Your brain is capable of infinite possibilities: producing great works of art, building businesses, raising children. Brains made The Starry Night and the Great Wall of China. The Beatles and the Bible. Brains make your life what it is and die when you do. The good news is for no money down, no annual fees, and no monthly interest, you get one free copy of the universe’s most complex and powerful object. It’s yours for life! The only bad news is there is no warranty, it requires daily charging, and even the longest-lasting models in the world last only forty thousand days. (The average model lasts twenty-five thousand days.) Pasricha arms us with a simple tactic to save time each day, and make more time for what really matters.

Podcast Episodes

Simple Strategies for Boosting Happiness with Neil Pasricha

We were excited to welcome Neil Pasricha onto The 21st Century Workplace podcast. Pasricha is the author of the wildly successful Book of Awesome series, and in creating his latest, The Happiness Equation, has inadvertently written his first business book, one he describes as the “IKEA manual for happiness” for both your personal and professional life.

Becoming Pre-Suasive with Robert Cialdini

We were delighted to welcome Dr. Robert Cialdini, the “godfather of influence,” to The 21st Century Workplace, to talk about his new book Pre-Suasion, a Revolutionary way to Influence and Persuade.
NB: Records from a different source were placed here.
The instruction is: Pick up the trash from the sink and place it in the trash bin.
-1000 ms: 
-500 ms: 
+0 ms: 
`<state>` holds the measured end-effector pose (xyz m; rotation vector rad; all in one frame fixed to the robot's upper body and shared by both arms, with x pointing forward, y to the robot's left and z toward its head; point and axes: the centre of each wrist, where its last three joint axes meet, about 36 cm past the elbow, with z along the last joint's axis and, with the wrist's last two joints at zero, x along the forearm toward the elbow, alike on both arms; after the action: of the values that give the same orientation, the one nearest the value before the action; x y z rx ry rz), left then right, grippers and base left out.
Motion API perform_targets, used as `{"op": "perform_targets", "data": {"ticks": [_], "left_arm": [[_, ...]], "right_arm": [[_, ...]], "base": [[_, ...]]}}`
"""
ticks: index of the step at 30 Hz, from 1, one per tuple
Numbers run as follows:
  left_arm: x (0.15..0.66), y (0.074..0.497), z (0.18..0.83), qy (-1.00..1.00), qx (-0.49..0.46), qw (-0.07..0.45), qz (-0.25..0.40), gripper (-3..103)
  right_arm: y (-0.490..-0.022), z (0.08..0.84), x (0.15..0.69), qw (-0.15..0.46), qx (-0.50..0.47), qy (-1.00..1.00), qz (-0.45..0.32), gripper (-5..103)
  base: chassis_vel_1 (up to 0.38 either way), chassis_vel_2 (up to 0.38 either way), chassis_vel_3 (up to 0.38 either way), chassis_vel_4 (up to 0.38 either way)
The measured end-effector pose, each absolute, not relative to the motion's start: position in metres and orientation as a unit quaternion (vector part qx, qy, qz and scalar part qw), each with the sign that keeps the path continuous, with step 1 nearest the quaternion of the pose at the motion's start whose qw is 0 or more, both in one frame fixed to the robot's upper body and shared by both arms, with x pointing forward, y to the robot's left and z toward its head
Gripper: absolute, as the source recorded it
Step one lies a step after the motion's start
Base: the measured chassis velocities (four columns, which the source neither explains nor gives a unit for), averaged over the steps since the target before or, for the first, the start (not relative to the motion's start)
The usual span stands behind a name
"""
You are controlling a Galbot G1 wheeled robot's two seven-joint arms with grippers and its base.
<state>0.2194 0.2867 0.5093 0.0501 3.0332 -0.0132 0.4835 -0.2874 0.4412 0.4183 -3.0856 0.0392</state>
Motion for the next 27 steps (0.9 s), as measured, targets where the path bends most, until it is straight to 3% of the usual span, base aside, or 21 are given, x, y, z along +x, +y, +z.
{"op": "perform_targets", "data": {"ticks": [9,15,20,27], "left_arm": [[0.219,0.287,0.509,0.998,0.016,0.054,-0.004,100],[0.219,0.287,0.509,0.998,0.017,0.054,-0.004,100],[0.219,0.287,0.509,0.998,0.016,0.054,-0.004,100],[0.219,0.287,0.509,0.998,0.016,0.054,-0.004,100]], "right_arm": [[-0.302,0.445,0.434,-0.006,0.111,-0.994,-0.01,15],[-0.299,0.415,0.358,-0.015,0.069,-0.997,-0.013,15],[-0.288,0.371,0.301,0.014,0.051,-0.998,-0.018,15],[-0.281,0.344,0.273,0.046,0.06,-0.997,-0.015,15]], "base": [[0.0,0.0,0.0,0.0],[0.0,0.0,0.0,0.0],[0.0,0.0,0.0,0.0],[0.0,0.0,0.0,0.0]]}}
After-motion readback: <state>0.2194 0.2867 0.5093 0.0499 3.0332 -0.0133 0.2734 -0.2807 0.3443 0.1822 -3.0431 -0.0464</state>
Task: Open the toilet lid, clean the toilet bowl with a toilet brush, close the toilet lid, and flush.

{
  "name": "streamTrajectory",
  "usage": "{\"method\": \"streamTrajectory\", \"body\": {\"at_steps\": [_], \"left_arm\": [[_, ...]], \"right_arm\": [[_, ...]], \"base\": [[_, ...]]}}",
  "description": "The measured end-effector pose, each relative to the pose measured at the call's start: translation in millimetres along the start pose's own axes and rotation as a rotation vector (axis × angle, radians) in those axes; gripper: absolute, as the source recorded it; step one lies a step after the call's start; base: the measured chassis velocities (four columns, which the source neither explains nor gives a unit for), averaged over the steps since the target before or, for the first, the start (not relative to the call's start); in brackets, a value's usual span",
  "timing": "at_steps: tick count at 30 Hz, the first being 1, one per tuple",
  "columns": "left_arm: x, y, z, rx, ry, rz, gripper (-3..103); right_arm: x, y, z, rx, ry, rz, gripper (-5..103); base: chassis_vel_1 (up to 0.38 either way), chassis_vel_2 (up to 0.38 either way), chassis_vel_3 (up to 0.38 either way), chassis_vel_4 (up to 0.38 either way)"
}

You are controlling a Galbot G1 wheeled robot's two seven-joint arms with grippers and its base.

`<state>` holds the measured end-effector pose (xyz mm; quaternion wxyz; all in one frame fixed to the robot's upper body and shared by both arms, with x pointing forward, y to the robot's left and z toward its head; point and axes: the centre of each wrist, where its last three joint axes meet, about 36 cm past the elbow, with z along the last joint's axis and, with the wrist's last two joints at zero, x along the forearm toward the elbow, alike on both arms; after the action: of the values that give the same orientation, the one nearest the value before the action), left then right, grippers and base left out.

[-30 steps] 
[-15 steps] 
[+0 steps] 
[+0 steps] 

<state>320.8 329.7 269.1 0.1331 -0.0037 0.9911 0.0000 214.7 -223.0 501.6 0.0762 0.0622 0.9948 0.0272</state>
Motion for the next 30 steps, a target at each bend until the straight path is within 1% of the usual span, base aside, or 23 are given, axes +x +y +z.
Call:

There is a whole world of influence that takes place before we even open our mouths, that communicators can harness to become more effective. This conversation with Dr. Cialdini will arm you with tactics to become a more influential communicator.

Bubbles of Belief with Dave Gray

We all cruise through at least part of our days on autopilot: we take the same route to work, walk the same way to the grocery store, respond to emails without thinking about them, and make assumptions about the people we interact with. We were joined by Dave Gray, best-selling author of Gamestorming and Liminal Thinking, for a wide-ranging discussion of the deeply (and often unconsciously) held beliefs through which we all view the world. Dave chats about the Bubbles of Belief that frame our habits, and how we can disrupt our habits to create new paths to creative thinking.

We hope that you will enjoy this round-up of our most visited posts as much as we enjoyed creating them!

The Actionable Team would like to wish you a safe, happy, and healthy holiday season! How are you celebrating?